# Probably not work safe...



## Efergoh (May 26, 2008)

This one is from one of my first nude series. I was digging through the old negs, and scanned this one. I scanned it as a color neg, that accounts for the uber warm tones.


----------



## chris82 (May 26, 2008)

Brilliant,I think you made a good choice by scanning it as a colour neg,

I think the tones make the shot pop.


----------



## Roger (May 28, 2008)

nice work, the tones remind me of an print using Ilford warm tone paper...I used to enjoy seeing the images come to life in the tray.


----------



## Senor Hound (May 28, 2008)

This is an awesome job.  I'd like to see it as a BW negative too, though.  Would the cooler tone of the B&W make her have a more isolated, vulnerable, alone feeling?  I'm not asking cause I think that it would be better, I'm just asking because I'd like to know what someone as experienced as you would think.

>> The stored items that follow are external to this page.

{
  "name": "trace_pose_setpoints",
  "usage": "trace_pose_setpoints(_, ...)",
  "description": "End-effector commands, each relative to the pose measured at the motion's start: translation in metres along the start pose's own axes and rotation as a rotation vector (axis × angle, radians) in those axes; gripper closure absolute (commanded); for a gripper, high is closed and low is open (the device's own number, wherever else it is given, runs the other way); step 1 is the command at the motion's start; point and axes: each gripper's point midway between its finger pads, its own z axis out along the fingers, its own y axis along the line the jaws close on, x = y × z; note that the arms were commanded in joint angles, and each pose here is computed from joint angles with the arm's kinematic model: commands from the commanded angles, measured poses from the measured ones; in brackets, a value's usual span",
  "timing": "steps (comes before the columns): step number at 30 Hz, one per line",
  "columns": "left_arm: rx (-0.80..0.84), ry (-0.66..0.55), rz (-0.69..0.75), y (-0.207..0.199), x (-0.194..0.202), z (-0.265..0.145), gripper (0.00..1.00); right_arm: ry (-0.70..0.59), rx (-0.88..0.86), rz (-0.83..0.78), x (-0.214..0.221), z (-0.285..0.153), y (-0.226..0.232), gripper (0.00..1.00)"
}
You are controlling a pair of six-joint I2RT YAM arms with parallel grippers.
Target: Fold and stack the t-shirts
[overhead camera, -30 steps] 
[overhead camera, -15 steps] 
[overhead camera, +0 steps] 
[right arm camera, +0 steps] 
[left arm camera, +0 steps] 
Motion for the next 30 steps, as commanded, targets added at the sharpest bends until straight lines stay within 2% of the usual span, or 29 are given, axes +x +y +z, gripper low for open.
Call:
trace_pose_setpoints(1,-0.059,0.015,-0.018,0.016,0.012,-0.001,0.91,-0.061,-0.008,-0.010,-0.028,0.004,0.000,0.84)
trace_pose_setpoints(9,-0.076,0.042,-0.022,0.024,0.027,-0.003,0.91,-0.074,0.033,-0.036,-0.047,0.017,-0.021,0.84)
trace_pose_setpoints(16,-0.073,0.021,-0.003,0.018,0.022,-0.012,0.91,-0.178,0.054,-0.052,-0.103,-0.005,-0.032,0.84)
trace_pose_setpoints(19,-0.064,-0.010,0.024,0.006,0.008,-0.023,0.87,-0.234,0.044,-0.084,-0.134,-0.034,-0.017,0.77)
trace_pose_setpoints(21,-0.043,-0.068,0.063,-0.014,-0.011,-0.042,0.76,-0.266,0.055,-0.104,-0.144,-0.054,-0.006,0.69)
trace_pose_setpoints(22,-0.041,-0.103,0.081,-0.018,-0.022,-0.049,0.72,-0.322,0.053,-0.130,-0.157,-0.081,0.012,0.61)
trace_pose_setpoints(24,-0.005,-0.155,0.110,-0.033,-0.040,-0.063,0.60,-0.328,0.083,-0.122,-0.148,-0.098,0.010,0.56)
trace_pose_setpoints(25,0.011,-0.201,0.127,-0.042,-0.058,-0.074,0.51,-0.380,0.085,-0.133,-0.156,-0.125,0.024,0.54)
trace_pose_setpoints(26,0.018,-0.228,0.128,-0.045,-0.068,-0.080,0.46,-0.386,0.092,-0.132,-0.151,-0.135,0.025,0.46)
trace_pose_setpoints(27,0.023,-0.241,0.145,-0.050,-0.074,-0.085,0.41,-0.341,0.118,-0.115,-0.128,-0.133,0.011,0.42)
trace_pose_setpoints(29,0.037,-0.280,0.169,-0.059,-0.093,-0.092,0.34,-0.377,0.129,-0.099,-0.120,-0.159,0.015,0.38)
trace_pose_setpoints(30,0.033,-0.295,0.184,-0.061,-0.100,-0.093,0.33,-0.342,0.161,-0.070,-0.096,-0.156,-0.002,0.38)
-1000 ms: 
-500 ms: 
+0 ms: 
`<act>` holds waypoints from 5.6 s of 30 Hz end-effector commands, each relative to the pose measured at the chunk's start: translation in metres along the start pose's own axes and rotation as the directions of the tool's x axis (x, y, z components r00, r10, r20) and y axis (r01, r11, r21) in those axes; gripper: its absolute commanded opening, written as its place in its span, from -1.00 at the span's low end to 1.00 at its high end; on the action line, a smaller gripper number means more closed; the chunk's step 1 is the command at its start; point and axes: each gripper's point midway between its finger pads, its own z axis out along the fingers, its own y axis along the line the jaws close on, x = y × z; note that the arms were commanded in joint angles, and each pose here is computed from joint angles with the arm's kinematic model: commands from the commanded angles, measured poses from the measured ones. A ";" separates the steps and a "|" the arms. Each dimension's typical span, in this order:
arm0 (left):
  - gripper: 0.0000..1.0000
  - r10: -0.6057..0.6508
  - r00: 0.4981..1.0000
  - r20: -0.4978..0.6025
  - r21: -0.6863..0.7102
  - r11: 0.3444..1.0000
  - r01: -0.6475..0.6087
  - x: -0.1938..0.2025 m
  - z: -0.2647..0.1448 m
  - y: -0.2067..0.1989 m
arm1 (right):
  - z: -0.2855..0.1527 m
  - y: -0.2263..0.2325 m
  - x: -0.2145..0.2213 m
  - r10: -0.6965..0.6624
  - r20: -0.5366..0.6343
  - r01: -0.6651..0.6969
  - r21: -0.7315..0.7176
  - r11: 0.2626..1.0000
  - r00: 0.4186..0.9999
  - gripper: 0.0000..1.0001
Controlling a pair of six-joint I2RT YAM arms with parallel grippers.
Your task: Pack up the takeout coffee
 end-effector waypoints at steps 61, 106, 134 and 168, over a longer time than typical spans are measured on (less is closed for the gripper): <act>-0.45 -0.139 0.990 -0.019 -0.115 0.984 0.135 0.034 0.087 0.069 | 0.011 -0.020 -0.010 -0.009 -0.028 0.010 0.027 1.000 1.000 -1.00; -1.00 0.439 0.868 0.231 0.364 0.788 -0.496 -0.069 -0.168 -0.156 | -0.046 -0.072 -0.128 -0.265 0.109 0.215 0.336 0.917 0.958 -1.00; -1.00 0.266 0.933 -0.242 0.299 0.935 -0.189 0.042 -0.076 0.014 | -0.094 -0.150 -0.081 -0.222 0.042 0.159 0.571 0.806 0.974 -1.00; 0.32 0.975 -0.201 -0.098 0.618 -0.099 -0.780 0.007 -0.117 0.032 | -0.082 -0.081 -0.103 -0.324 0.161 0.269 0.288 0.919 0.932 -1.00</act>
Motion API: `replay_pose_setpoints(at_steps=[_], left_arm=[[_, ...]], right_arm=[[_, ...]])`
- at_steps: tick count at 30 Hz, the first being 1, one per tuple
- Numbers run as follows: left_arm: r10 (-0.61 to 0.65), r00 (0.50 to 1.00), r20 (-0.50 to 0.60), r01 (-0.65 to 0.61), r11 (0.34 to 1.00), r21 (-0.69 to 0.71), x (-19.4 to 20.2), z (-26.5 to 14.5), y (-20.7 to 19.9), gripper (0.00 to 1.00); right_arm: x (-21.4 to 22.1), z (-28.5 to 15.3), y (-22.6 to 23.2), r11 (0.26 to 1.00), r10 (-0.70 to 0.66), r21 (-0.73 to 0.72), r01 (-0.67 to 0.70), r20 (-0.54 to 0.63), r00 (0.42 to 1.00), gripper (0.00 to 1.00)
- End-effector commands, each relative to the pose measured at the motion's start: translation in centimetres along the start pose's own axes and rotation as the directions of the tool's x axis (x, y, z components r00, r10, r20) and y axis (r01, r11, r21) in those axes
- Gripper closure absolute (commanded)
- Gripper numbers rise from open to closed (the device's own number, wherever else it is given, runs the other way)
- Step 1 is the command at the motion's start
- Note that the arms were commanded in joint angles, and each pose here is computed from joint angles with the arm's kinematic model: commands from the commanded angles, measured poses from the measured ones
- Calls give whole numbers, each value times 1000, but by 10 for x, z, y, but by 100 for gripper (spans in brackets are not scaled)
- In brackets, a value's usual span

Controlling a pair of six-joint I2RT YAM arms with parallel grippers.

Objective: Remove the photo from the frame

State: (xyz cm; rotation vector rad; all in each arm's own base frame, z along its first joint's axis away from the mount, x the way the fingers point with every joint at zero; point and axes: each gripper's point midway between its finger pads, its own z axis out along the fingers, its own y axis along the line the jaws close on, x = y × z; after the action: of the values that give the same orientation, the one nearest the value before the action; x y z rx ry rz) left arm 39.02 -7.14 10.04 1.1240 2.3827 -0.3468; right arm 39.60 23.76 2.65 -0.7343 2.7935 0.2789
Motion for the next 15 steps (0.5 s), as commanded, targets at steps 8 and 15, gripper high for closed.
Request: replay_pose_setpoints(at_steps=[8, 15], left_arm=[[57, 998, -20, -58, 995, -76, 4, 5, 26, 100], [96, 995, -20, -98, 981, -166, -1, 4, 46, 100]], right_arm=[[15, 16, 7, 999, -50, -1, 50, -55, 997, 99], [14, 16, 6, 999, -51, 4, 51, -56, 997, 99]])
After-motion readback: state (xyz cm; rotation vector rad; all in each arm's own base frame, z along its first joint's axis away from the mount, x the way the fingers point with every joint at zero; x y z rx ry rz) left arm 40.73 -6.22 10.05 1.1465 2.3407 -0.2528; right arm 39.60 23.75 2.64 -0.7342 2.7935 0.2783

BTW your model is very realistic looking.  The tats and hair make me feel like she's a human being, and not a model (if that makes any sense).  She seems to convey emotion better than a woman with a blank canvas.


----------



## Efergoh (May 28, 2008)

Senor Hound said:


> I'd like to see it as a BW negative too, though.



I don't think it is as dynamic....


----------



## tranceplant (May 28, 2008)

^I prefer the original post


----------



## Senor Hound (May 30, 2008)

Efergoh said:


> I don't think it is as dynamic....




No, but I didn't know if dynamic is what you were looking for (unless its one of those words that always has a positive connotation).

The black and white makes her seem colder, and a little more alone.  I don't know if that's what you were going for, or even if you get the same thing I do, but I think I like the first one more, even if the second has its own positives the other doesn't.


----------



## Judge Sharpe (May 30, 2008)

Thank you for your service


----------